* EXERCISE
From the line containing "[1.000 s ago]" to the line containing "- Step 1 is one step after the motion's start" in the records below, set down every line exactly as it stands, both ends included, and skip the pictures.

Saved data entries

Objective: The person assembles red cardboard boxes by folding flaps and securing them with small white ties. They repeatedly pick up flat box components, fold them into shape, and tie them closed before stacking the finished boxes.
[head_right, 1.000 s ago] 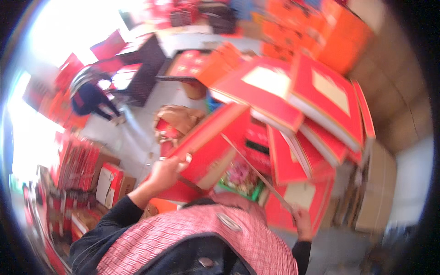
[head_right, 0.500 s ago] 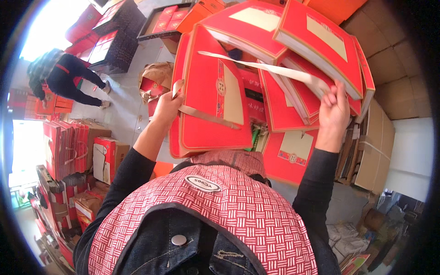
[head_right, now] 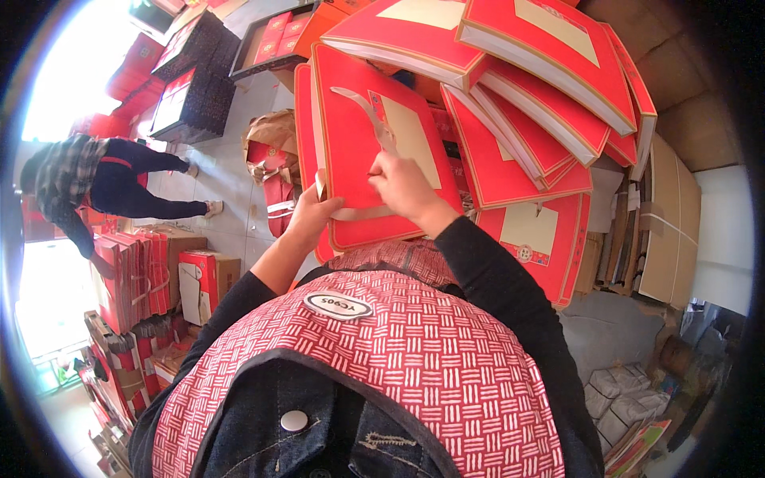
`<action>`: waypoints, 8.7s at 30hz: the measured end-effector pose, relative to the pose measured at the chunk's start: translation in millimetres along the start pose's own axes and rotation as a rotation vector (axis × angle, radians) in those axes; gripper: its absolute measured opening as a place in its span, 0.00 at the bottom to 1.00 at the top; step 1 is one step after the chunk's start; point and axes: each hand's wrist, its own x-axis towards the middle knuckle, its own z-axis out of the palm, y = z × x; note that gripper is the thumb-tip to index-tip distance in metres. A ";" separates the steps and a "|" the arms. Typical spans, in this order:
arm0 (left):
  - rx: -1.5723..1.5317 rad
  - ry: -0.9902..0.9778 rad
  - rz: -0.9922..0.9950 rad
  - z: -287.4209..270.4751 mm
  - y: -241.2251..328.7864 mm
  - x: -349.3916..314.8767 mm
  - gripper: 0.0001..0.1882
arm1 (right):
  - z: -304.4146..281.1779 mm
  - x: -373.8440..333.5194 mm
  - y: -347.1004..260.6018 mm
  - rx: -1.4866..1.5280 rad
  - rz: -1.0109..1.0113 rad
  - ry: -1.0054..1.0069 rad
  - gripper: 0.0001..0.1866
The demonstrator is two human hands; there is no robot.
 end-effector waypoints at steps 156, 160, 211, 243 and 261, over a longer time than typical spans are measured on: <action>1.165 -0.247 1.289 145.9 119.3 64.6 0.19 | -102.3 -104.7 -89.3 0.856 -0.104 0.442 0.12; 1.659 -0.543 1.082 156.6 140.6 119.2 0.11 | -108.5 -126.0 -88.5 0.758 -0.032 0.295 0.06; 1.008 -0.120 0.566 80.7 85.8 88.1 0.17 | -44.3 43.9 13.9 -0.068 -0.291 0.681 0.06; 0.965 -0.101 0.486 93.5 78.6 78.9 0.13 | -53.3 32.7 17.5 0.817 0.193 0.381 0.06; 0.903 -0.031 0.492 99.2 76.5 78.1 0.12 | -61.1 34.4 12.1 0.732 0.184 0.382 0.04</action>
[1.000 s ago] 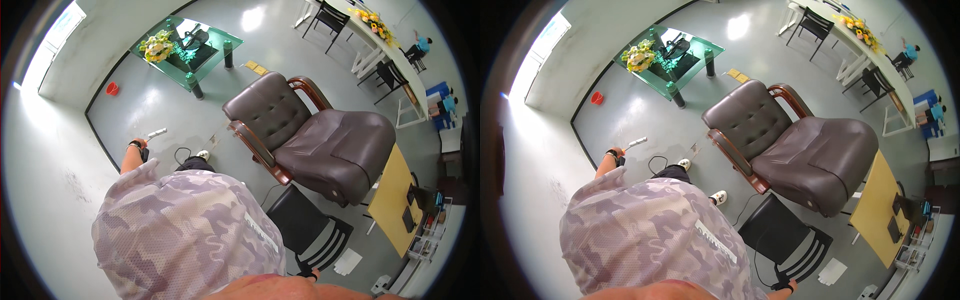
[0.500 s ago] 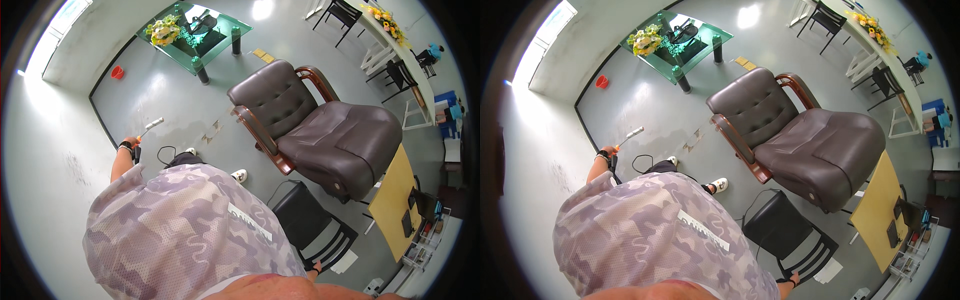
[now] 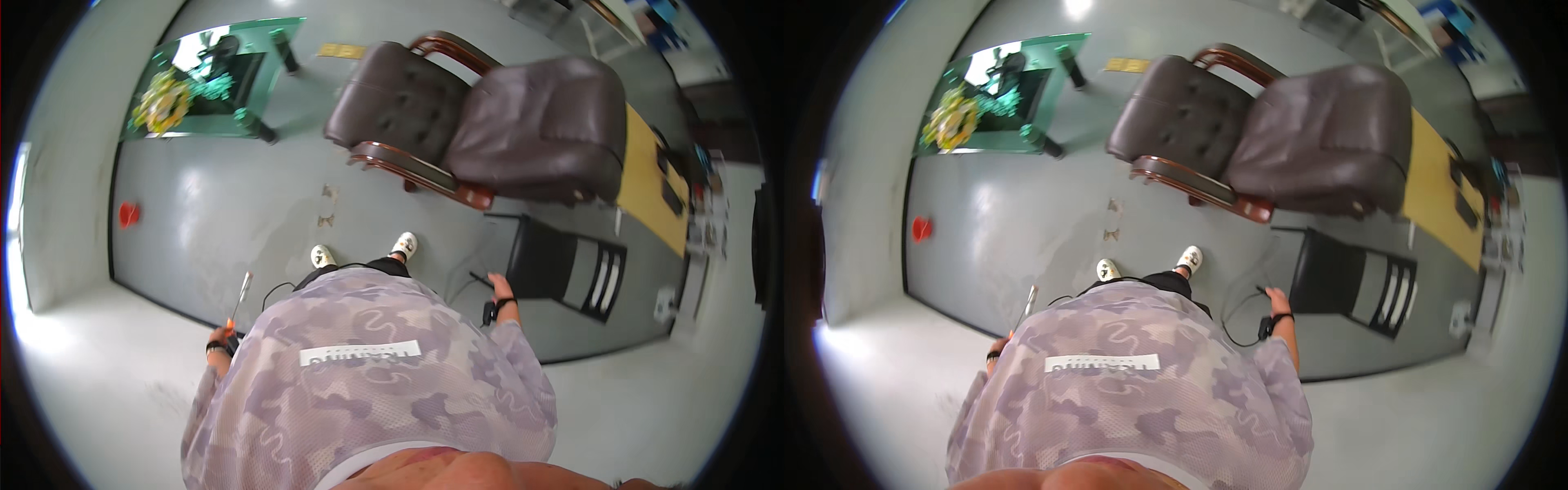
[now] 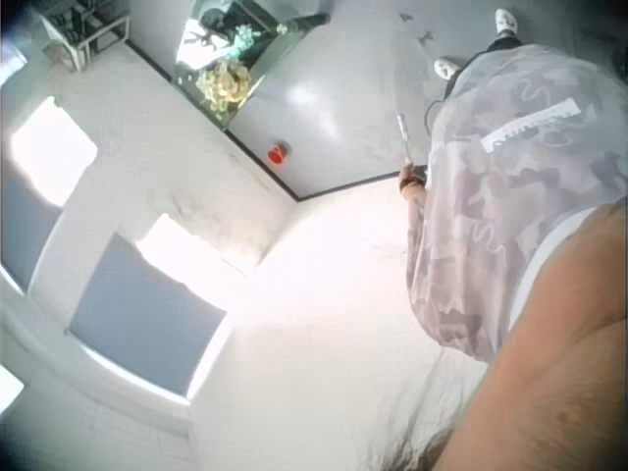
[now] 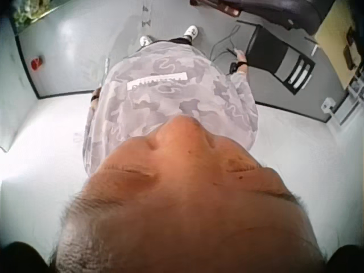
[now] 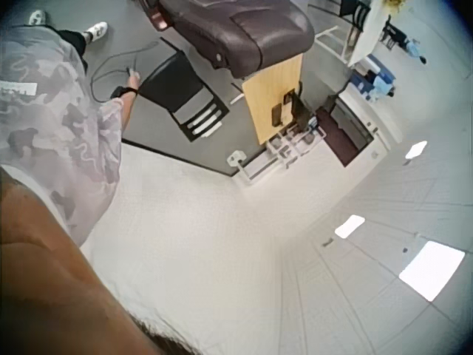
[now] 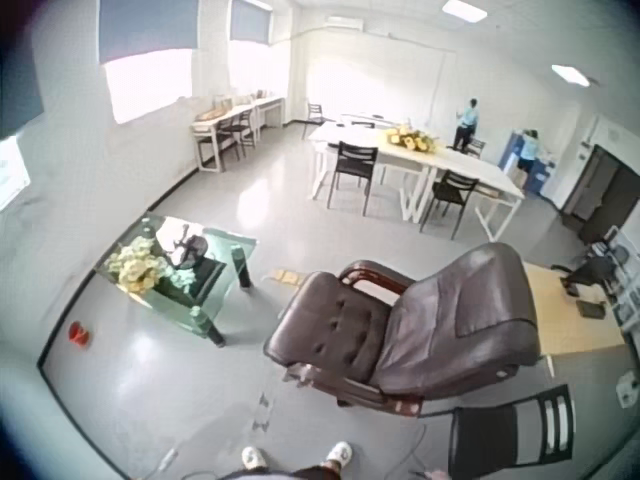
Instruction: The recorder uses a small paint roller to apply white paint to a section of a wall while sitting in a large armchair.
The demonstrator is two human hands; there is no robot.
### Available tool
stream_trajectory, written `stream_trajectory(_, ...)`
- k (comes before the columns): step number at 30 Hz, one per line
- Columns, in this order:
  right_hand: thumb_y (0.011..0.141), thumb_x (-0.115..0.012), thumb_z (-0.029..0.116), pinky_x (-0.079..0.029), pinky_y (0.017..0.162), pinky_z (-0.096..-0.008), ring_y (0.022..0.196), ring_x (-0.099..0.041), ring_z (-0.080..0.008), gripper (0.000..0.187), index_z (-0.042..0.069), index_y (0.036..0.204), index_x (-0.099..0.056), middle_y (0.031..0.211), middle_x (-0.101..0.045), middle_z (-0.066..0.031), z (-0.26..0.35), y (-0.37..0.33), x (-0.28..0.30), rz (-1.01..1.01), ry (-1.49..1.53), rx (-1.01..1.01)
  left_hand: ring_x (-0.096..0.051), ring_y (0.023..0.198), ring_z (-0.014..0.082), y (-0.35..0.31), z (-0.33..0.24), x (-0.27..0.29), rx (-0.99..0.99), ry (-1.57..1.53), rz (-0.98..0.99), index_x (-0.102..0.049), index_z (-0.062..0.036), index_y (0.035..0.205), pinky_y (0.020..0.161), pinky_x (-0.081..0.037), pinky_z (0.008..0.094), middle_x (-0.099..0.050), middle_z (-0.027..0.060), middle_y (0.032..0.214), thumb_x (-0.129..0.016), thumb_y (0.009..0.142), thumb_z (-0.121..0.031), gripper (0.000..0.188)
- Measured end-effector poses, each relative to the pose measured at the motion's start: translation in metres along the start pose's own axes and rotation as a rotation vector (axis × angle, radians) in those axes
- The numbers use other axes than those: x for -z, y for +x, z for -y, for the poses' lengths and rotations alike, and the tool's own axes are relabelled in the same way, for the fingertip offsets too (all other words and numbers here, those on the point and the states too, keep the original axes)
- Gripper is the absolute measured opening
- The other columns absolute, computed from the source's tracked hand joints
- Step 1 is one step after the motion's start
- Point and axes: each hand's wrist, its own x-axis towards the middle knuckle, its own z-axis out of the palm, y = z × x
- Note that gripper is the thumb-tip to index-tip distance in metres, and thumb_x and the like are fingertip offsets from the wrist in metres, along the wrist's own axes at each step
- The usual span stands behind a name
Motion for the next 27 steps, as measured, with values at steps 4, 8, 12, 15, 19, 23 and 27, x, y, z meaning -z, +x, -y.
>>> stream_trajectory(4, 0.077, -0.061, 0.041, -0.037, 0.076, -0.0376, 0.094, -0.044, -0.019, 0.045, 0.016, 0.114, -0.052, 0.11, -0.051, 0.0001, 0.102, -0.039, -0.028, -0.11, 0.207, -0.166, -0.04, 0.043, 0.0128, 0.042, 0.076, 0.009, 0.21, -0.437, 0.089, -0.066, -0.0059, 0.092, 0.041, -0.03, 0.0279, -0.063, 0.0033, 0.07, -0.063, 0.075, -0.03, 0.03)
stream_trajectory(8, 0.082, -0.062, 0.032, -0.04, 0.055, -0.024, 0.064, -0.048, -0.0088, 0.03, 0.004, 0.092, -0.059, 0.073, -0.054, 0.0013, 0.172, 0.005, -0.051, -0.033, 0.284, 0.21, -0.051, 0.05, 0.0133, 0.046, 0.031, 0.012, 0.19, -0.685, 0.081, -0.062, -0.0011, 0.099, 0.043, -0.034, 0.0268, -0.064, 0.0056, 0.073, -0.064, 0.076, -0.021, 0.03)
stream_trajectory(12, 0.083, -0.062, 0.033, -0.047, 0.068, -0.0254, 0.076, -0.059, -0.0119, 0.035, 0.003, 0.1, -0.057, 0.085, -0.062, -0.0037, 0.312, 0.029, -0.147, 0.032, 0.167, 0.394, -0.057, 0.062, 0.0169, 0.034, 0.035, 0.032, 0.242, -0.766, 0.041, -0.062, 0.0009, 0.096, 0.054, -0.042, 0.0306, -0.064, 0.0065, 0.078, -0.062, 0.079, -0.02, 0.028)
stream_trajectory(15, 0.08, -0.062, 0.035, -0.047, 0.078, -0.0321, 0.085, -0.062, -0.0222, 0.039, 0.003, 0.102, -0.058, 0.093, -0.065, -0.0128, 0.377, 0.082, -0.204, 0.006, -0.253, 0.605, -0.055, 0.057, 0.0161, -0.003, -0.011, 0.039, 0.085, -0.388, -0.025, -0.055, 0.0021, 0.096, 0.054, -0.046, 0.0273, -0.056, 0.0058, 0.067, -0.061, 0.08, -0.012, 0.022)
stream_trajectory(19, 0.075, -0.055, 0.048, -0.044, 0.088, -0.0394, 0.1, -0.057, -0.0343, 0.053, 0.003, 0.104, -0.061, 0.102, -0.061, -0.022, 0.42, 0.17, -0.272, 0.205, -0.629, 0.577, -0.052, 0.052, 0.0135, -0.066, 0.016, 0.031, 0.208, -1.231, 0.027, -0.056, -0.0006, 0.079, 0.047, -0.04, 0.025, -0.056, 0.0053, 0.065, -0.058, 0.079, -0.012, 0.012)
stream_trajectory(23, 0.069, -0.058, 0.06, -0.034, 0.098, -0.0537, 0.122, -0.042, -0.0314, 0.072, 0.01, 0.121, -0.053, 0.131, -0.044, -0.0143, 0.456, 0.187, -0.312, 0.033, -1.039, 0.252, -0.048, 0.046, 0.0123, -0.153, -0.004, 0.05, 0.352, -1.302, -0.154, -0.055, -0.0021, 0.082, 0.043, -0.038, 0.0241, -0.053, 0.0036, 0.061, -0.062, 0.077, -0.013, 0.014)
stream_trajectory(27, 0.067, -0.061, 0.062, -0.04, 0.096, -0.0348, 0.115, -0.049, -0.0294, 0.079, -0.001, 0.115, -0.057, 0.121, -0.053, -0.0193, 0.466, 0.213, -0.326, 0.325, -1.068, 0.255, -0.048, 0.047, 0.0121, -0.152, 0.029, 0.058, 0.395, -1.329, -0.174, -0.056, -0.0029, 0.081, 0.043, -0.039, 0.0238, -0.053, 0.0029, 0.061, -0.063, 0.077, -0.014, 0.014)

* WRITTEN RESPONSE
[1.000 s ago] 
[0.500 s ago] 
[now] 
[now] 
[now] 
[now] 
[now] 
Instruction: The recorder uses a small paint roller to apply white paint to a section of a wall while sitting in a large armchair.
The demonstrator is two human hands; there is no robot.
### Available tool
stream_trajectory, written `stream_trajectory(_, ...)`
- k (comes before the columns): step number at 30 Hz, one per line
- Columns, in this order:
  right_hand: thumb_y (0.011..0.141), thumb_x (-0.115..0.012), thumb_z (-0.029..0.116), pinky_x (-0.079..0.029), pinky_y (0.017..0.162), pinky_z (-0.096..-0.008), ring_y (0.022..0.196), ring_x (-0.099..0.041), ring_z (-0.080..0.008), gripper (0.000..0.187), index_z (-0.042..0.069), index_y (0.036..0.204), index_x (-0.099..0.056), middle_y (0.031..0.211), middle_x (-0.101..0.045), middle_z (-0.066..0.031), z (-0.26..0.35), y (-0.37..0.33), x (-0.28..0.30), rz (-1.01..1.01), ry (-1.49..1.53), rx (-1.01..1.01)
  left_hand: ring_x (-0.096..0.051), ring_y (0.023..0.198), ring_z (-0.014..0.082), y (-0.35..0.31), z (-0.33..0.24), x (-0.27..0.29), rx (-0.99..0.99), ry (-1.57..1.53), rz (-0.98..0.99), index_x (-0.102..0.049), index_z (-0.062..0.036), index_y (0.035..0.205), pinky_y (0.020..0.161), pinky_x (-0.081..0.037), pinky_z (0.008..0.094), middle_x (-0.099..0.050), middle_z (-0.027..0.060), middle_y (0.032..0.214), thumb_x (-0.129..0.016), thumb_y (0.009..0.142), thumb_z (-0.121..0.031), gripper (0.000..0.188)
- Measured end-effector poses, each relative to the pose measured at the motion's start: translation in metres along the start pose's own axes and rotation as a rotation vector (axis × angle, radians) in those axes
- The numbers use other axes than those: x for -z, y for +x, z for -y, for the poses' lengths and rotations alike, and the tool's own axes are relabelled in the same way, for the fingertip offsets too (all other words and numbers here, those on the point and the states too, keep the original axes)
- Gripper is the absolute measured opening
- The other columns absolute, computed from the source's tracked hand joints
- Step 1 is one step after the motion's start

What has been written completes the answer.